Facile d’accès car en vente libre, le protoxyde d’azote, ou « gaz hilarant », est parfois détourné de son usage premier par des collégiens, lycéens, étudiants ou jeunes adultes, qui l’inhalent pour ses effets psychoactifs. Ils en font une consommation effrénée mais non dénuée de risques.
Stocké dans des cartouches vendues dans les commerces de proximité et sur internet pour être utilisé comme gaz propulseur dans les siphons à chantilly, le protoxyde d’azote est facile d’accès et peu cher. Celui que l’on nomme aussi « gaz hilarant », en raison de ses effets euphorisants et des rires incontrôlés qu’il provoque, est détourné de son usage initial par de nombreux jeunes, qui l’inhalent après avoir « cracké » la cartouche pour l’ouvrir et fait passer le gaz dans un ballon de baudruche. Tutos sur internet, « bars à proto » dans certaines boîtes de nuit, caniveaux jonchés de ces petites capsules… La pratique s’est banalisée et les ventes ne cessent d’augmenter. « L’utilisation de cette substance est largement répandue depuis un certain nombre d’années », confirme Gilles Defer, professeur de neurologie au CHU de Caen et vice-président de la Fédération française de neurologie (FFN).
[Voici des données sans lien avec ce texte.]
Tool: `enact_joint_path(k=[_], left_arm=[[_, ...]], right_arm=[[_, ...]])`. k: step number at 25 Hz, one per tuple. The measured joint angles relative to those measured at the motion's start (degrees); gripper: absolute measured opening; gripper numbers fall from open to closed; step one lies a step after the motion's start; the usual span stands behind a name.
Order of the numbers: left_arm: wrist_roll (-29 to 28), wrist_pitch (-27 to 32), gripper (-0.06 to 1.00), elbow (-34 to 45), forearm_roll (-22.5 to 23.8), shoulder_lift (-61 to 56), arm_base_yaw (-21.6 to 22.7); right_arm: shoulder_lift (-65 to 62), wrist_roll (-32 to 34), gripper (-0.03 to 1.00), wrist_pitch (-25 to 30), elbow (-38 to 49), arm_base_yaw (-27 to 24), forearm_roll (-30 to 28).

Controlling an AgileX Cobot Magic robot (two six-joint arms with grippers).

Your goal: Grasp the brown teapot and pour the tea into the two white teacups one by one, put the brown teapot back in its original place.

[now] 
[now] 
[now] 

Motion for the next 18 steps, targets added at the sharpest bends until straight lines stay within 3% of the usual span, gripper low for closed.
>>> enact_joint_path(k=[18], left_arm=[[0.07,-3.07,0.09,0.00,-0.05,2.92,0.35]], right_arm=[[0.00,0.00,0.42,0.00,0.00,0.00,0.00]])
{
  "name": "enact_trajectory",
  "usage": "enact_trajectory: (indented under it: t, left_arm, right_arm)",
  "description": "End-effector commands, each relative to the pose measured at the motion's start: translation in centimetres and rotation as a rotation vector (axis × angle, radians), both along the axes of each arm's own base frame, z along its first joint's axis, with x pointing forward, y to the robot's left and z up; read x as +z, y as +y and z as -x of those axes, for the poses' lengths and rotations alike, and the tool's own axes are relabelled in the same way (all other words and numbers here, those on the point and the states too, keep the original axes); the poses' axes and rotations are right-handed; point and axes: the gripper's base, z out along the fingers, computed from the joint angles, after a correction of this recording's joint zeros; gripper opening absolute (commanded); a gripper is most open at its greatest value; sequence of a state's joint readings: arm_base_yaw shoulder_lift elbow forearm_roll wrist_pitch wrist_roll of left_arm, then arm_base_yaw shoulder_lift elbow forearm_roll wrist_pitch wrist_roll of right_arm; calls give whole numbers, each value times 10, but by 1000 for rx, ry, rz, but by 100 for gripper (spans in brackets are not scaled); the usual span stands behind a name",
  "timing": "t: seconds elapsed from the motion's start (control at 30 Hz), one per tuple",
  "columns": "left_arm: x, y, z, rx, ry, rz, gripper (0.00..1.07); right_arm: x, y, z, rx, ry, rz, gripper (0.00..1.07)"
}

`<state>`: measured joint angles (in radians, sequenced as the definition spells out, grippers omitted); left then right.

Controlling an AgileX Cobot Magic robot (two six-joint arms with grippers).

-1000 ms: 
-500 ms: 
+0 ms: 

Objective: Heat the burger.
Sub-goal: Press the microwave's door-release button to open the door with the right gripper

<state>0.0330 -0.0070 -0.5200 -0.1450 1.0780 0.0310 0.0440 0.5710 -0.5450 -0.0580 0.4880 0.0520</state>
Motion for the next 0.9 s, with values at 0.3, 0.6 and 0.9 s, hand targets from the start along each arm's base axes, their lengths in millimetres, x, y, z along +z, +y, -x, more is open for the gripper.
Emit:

Gaz hilarant : une pratique à risque
Depuis longtemps, les médecins alertent les autorités sanitaires sur cet usage détourné, car les effets nocifs potentiels du « proto » sont nombreux : vertiges, hallucinations ou perte de connaissance, mais aussi troubles digestifs, cardio-respiratoires ou neurologiques, explique la Mission ministérielle de lutte contre les drogues et les conduites addictives (Mildeca), qui fait état de plusieurs dizaines de cas graves au cours des dernières années. « Sa neuro toxicité était connue dès les années 50, et déjà bien documentée il y a 20 ans dans le cadre d’une utilisation médicale lors des anesthésies générales et locales chez les dentistes. Mais dans ces capsules vendues dans le commerce, le gaz est pur, donc beaucoup plus toxique. Même si les hospitalisations sont rares, le principal risque neurologique est une atteinte de la moelle épinière (myélopathie), en particulier une atteinte des voies sensitives, qui heureusement peut être réversible si elle est détectée tôt et si la consommation est interrompue », souligne le professeur Defer, qui précise : « Cette atteinte médullaire s’explique par un blocage des effets physiologiques de la vitamine B12 par le produit. » Gilles Defer conseille donc « d’y penser en cas de tableau aigu d’atteinte médullaire chez un sujet jeune en interrogeant ce dernier sur une éventuelle consommation de protoxyde d’azote ». Pour finir, outre des risques de réactions chimiques explosives, ce gaz étant très froid, son inhalation peut aussi occasionner des lésions au niveau du nez et des lèvres.
Une ivresse fugace qui pousse à la consommation
L’effet euphorisant et psychotrope est bref, alors les jeunes renouvellent plusieurs fois de suite l’expérience. « Certaines consommations sont astronomiques, constate le neurologue. Une étude anglaise de 2018 relevait chez des personnes atteintes de myélopathie une consommation allant de 100 à 1 000 capsules par semaine. » En France, plusieurs rapports publiés par les centres d’évaluation et d’information sur la pharmacodépendance-addictovigilance (CEIP-A) ont amené l’Agence nationale de sécurité du médicament et des produits de santé (ANSM) à publier en 2019 un communiqué officiel faisant état d’une montée en flèche de la consommation de protoxyde d’azote à usage « récréatif ». Cette utilisation de gaz hilarant à des fins de toxicomanie par la jeunesse était jusque-là complètement ignorée des parents. Depuis deux ou trois ans, l’ampleur de ce phénomène, largement relayé dans les médias et par les agences sanitaires, a permis une prise de conscience de l’opinion publique et des politiques, qui se sont emparés du problème (voir encadré). Les campagnes de prévention des toxicomanies aborderont bientôt, dans les collèges, un volet consacré au « proto ». Il était temps !
Une loi pour protéger les jeunes
Les députés ont voté à l’unanimité, le 25 mai 2021, une loi interdisant « de vendre ou d’offrir à un mineur du protoxyde d’azote, quel qu’en soit le conditionnement ». Par ailleurs, la vente de « proto » est désormais interdite à toute personne (mineure ou pas) dans les débits de boissons et de tabac. Le texte est clair. Concrètement, tout commerçant devra s’assurer que l’acheteur est bien majeur, sous peine d’amende. Mais quid de la vente sur internet ? Bien que la loi contraigne les sites à mentionner l’interdiction de la vente aux mineurs, le « proto » y restera libre d’accès à toute personne, majeure ou pas.